▶ Stored dataset items:
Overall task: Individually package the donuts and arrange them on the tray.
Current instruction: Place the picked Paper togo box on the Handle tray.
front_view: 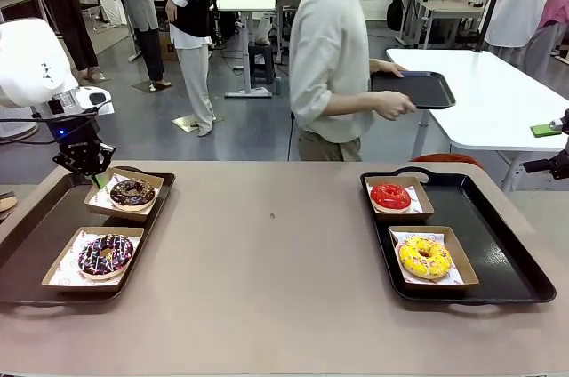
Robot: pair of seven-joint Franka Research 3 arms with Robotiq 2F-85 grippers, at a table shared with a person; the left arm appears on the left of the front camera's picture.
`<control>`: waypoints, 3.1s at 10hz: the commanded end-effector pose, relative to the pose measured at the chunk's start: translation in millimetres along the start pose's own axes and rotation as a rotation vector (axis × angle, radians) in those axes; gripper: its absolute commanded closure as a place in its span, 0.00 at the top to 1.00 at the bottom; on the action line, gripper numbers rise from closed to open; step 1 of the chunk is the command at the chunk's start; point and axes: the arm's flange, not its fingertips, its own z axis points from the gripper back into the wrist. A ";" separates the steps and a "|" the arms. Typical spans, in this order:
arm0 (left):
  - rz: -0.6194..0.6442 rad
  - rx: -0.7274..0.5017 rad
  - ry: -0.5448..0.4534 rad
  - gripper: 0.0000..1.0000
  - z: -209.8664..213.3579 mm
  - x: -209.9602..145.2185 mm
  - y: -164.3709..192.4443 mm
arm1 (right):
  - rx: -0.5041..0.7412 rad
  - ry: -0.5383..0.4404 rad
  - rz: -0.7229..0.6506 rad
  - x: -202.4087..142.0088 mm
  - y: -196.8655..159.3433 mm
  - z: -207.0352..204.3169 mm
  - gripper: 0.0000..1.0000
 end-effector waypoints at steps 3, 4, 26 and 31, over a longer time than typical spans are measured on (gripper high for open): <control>-0.001 0.064 -0.001 0.01 -2.0 14.0 -12.7 | 0.009 0.004 0.006 -1.0 1.0 0.2 1.00; -0.001 0.061 0.004 0.01 -4.2 16.8 -14.2 | 0.009 0.004 0.006 -1.0 1.0 0.2 1.00; -0.258 -0.510 -0.018 0.89 80.9 -65.7 50.4 | 0.009 0.004 0.006 -1.0 1.0 0.2 1.00; -0.012 -1.008 -0.247 0.89 86.0 -139.3 206.8 | 0.009 0.004 0.006 -1.0 1.0 0.2 1.00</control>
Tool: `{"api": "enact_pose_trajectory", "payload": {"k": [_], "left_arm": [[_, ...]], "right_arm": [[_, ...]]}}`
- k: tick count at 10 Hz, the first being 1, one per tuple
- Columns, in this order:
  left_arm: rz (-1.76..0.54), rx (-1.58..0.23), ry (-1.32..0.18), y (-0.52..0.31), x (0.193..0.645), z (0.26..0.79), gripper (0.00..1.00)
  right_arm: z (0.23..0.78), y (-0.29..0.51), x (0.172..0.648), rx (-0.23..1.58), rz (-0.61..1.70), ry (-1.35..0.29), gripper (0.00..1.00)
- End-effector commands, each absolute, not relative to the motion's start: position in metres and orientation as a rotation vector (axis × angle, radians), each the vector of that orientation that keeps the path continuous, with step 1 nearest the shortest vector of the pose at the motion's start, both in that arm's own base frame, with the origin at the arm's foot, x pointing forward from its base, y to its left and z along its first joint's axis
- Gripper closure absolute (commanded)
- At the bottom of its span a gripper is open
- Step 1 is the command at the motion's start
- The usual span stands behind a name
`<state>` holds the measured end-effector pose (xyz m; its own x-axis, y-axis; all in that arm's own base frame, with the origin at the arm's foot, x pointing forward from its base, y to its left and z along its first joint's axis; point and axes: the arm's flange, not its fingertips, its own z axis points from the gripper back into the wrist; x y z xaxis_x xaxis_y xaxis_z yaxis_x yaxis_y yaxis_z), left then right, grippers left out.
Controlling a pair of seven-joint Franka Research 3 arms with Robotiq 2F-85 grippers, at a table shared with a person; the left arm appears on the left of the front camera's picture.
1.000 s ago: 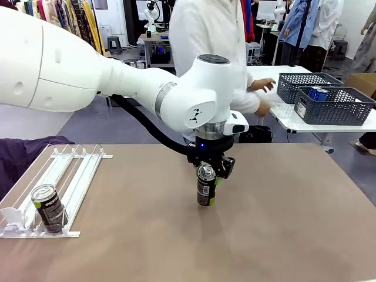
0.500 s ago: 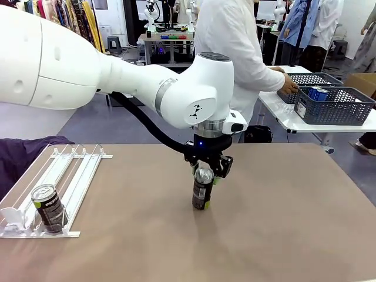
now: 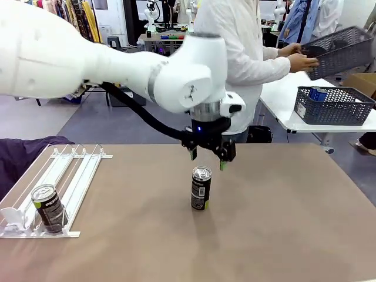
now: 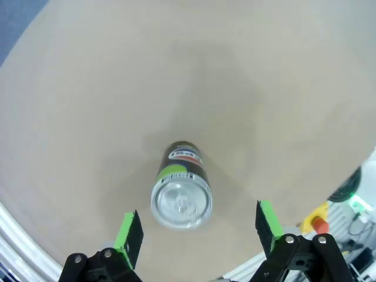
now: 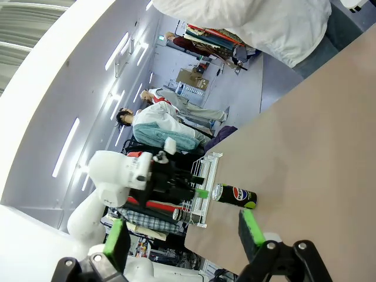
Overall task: Retrieve and store the cans from the dispenser.
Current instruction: Pick up one can from the Automatic Can Dispenser and place it in the middle of the table.
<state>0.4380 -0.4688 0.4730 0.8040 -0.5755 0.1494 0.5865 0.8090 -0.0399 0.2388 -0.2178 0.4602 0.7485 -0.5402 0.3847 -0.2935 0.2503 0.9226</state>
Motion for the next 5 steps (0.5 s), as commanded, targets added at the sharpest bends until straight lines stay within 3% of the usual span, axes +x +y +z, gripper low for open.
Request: {"api": "enact_pose_trajectory", "payload": {"k": [1, 3, 5], "left_arm": [[-0.619, -0.184, -0.142, -0.405, 0.408, 0.526, 0.0], [-0.605, -0.268, -0.098, -0.335, 0.391, 0.568, 0.0], [-0.566, -0.507, -0.079, -0.245, 0.386, 0.596, 0.0]], "right_arm": [[0.464, -0.217, 0.242, 1.357, -0.185, -0.795, 0.0], [0.464, -0.217, 0.242, 1.357, -0.185, -0.795, 0.0], [0.464, -0.217, 0.242, 1.357, -0.185, -0.795, 0.0]]}}
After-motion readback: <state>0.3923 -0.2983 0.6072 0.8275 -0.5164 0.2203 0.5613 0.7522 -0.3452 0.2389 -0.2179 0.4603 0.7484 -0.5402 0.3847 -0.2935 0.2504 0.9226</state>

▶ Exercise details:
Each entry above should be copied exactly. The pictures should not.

▶ Solved exercise:
Overall task: Individually package the donuts and arrange them on the tray.
Current instruction: Place the picked Paper togo box on the Handle tray.
front_view: 
Robot: pair of seven-joint Franka Research 3 arms with Robotiq 2F-85 grippers, at a table shared with a person; the left arm appears on the left of the front camera's picture.
`<control>`: waypoints, 3.1s at 10hz: the commanded end-effector pose, relative to the pose measured at the chunk's start: translation in millimetres along the start pose's own axes and rotation as a rotation vector (axis × angle, radians) in those axes; gripper: its absolute commanded closure as a place in its span, 0.00 at the top to 1.00 at the bottom; on the action line, gripper numbers rise from closed to open; step 1 of the chunk is the command at the chunk's start; point and axes: the arm's flange, not its fingertips, its own z axis points from the gripper back into the wrist. A ";" separates the steps and a "|" the arms. Typical spans, in this order:
arm0 (left):
  - rz: -0.6194..0.6442 rad
  - rx: -0.7274..0.5017 rad
  - ry: -0.5448..0.4534 rad
  - gripper: 0.0000..1.0000
  - z: -209.8664..213.3579 mm
  - x: -209.9602..145.2185 mm
  - y: -164.3709..192.4443 mm
arm1 (right):
  - rx: -0.5041..0.7412 rad
  - ry: -0.5383..0.4404 rad
  - rz: -0.7229..0.6506 rad
  - x: -202.4087..142.0088 mm
  - y: -196.8655..159.3433 mm
  - z: -207.0352..204.3169 mm
  - gripper: 0.0000..1.0000
 end-effector waypoints at steps 3, 4, 26 and 31, over a longer time than typical spans are measured on (gripper high for open): <control>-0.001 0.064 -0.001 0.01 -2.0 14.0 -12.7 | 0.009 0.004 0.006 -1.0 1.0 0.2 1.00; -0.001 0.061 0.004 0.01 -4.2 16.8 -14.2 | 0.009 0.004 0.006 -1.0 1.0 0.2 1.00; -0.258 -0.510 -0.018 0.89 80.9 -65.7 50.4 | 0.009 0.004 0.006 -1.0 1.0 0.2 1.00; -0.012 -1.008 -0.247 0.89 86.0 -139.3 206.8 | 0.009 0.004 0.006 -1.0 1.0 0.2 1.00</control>
Tool: `{"api": "enact_pose_trajectory", "payload": {"k": [_], "left_arm": [[_, ...]], "right_arm": [[_, ...]]}}`
- k: tick count at 10 Hz, the first being 1, one per tuple
- Columns, in this order:
  left_arm: rz (-1.76..0.54), rx (-1.58..0.23), ry (-1.32..0.18), y (-0.52..0.31), x (0.193..0.645), z (0.26..0.79), gripper (0.00..1.00)
  right_arm: z (0.23..0.78), y (-0.29..0.51), x (0.172..0.648), rx (-0.23..1.58), rz (-0.61..1.70), ry (-1.35..0.29), gripper (0.00..1.00)
- End-effector commands, each absolute, not relative to the motion's start: position in metres and orientation as a rotation vector (axis × angle, radians), each the vector of that orientation that keeps the path continuous, with step 1 nearest the shortest vector of the pose at the motion's start, both in that arm's own base frame, with the origin at the arm's foot, x pointing forward from its base, y to its left and z along its first joint's axis
- Gripper closure absolute (commanded)
- At the bottom of its span a gripper is open
- Step 1 is the command at the motion's start
- The usual span stands behind a name
`<state>` holds the measured end-effector pose (xyz m; its own x-axis, y-axis; all in that arm's own base frame, with the origin at the arm's foot, x pointing forward from its base, y to its left and z along its first joint's axis; point and axes: the arm's flange, not its fingertips, its own z axis points from the gripper back into the wrist; x y z xaxis_x xaxis_y xaxis_z yaxis_x yaxis_y yaxis_z), left then right, grippers left out.
Controlling a pair of seven-joint Franka Research 3 arms with Robotiq 2F-85 grippers, at a table shared with a person; the left arm appears on the left of the front camera's picture.
1.000 s ago: 
0.500 s ago: 
now: 
now: 
now: 
Overall task: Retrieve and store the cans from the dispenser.
Current instruction: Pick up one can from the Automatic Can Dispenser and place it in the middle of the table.
<state>0.4380 -0.4688 0.4730 0.8040 -0.5755 0.1494 0.5865 0.8090 -0.0399 0.2388 -0.2178 0.4602 0.7485 -0.5402 0.3847 -0.2935 0.2503 0.9226</state>
Motion for the next 5 steps (0.5 s), as commanded, targets added at the sharpest bends until straight lines stay within 3% of the usual span, axes +x +y +z, gripper low for open.
Request: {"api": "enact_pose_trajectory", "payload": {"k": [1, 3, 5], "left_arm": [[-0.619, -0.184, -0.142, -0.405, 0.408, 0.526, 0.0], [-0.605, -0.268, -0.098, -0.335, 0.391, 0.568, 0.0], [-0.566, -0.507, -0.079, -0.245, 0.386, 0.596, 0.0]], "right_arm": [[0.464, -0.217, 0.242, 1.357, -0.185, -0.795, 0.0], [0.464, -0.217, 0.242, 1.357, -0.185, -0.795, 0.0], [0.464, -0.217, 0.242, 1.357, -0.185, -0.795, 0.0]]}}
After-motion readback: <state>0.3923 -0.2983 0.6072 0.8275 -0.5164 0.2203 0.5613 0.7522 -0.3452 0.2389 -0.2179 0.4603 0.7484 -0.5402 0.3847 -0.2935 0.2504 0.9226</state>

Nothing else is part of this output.